Here are some of the exciting positives offered by the precision medicine plan:

  • New diagnoses:  We may finally be able to identify genetic causes of diseases that were previously unknown.
  • Prevention vs. disease management:  Knowing genetic risks ahead of time can help us to focus more on preventing disease rather than reacting after-the-fact, once the disease occurs.
  • Early diagnosis:  We may be able to detect diseases earlier and at a more treatable stage.
  • Protective genes:  Some people have certain genes that protect them against diseases or prevent them from “expressing” their bad genes.  Studying these differences may help us to learn how to protect ourselves against those diseases.
  • Drug development:  Therapies can be developed in a faster and more efficient way by targeting certain genetic problems, rather than using the traditional trial-and-error method.
  • Personalized treatments:  Treatments can be tailored to a patient’s unique genetic aberration and we can avoid giving treatments to patients that we know may cause adverse reactions or that will fail to work.
  • Population health:  We can study genetic patterns in populations of patients to find out causes of diseases, develop treatments, and find ways to prevent disease.
  • Healthcare costs:  There’s a potential to reduce healthcare costs if focus changes to prevention rather than treatment of disease and also if we can streamline drug development.

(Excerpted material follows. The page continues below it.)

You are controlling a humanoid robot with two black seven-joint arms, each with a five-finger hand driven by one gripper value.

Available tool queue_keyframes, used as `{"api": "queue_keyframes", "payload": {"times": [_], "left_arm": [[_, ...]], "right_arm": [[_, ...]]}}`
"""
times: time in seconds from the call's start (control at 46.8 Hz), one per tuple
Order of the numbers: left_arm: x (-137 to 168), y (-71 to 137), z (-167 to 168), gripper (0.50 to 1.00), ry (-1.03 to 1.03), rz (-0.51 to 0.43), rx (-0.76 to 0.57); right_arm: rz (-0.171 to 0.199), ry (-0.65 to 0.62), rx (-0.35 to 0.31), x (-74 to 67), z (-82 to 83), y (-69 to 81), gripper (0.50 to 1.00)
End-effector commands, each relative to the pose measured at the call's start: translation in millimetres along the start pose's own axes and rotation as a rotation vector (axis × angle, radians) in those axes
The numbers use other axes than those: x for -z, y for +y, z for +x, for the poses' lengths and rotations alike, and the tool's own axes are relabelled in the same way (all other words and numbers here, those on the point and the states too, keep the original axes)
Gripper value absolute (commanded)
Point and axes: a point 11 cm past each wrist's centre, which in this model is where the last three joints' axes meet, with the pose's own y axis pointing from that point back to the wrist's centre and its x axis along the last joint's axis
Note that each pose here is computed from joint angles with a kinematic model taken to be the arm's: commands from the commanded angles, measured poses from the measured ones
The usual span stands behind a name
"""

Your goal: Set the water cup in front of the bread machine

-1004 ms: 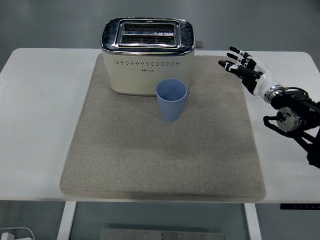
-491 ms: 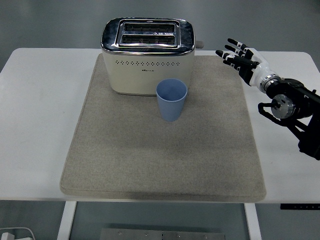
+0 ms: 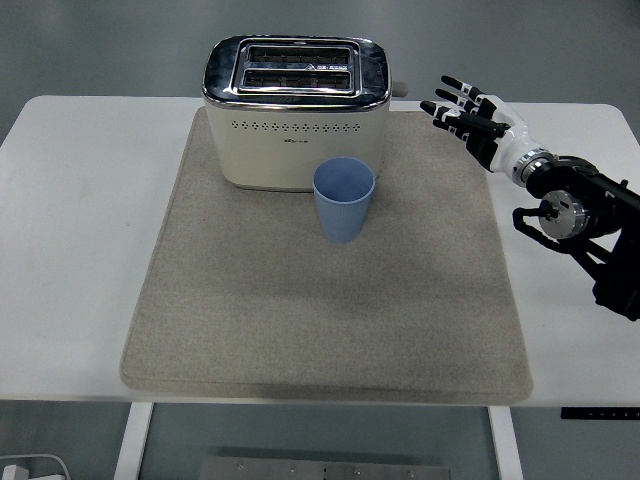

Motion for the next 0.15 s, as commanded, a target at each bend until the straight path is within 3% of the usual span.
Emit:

But, let’s also look at the potential downsides:

  • Data storage:  We already know that gene sequencing of an individual produces MASSIVE amounts of data.  The sequencing of a million people is going to produce unimaginable amounts of data.  How will we store all this big data and analyze it to make any sense of it?
  • Privacy/Security:  Is there anything more personal and vulnerable to cyber-attack than your genetic information?  I wonder if the $5 million allotted to this effort will really be enough.
  • Data relevance:  According to Obama, the data will be collected from 1 million volunteers.  That’s not a random cross-section of people in the US and may not represent the population adequately in order to make population health recommendations.  I’d argue that only certain types of people would sign up and other types won’t.  Would we miss certain disorders? Would we see too much of another disorder in a population of volunteers for this project?
  • Culture:  How do we prevent people from abusing this information and not using it to screen potential partners, deny insurance coverage, denying jobs?  How will this affect culture?  Will we be cultivating a different kind of racism, on a genetic basis?  Are we on the path to a real-life version of the movie Gattaca?
  • Ownership:  Who will claim ownership of this data?  Will it be the government?  I’d argue that this data should be owned by the individuals from whom it comes, but the experience of the genetic sequencing (now genetic ancestry) company 23 & Me is worrisome.  For the time being, the FDA has blocked the company from allowing individuals from having access to their own genetic information.  Will this change as part of the new initiative or not?
  • Drug/device industry:  Genetic research and development of treatments has been very promising and productive in the private sector.  How will government involvement affect research?  Will our governmental agencies work cooperatively with them or competitively?  Again, if the experience of 23 & Me is any indication, this is a real concern.
  • Healthcare Costs:  Yes, there’s potential to decrease costs, but there’s also potential in greatly increasing costs.  It’s no small feat to genetically map a population, analyze the information, store it safely and securely, and develop recommendations and treatments.

Part of me is excited about the potential and I think that it probably does take a huge governmental initiative to tackle and impact population health, but another part of me is concerned about government invading a space that is so personal and private and I wonder if it could slow down progress in developing life-saving therapies in the private sector.

What do you think?  Are you excited or nervous about President Obama’s Precision Medicine Initiative?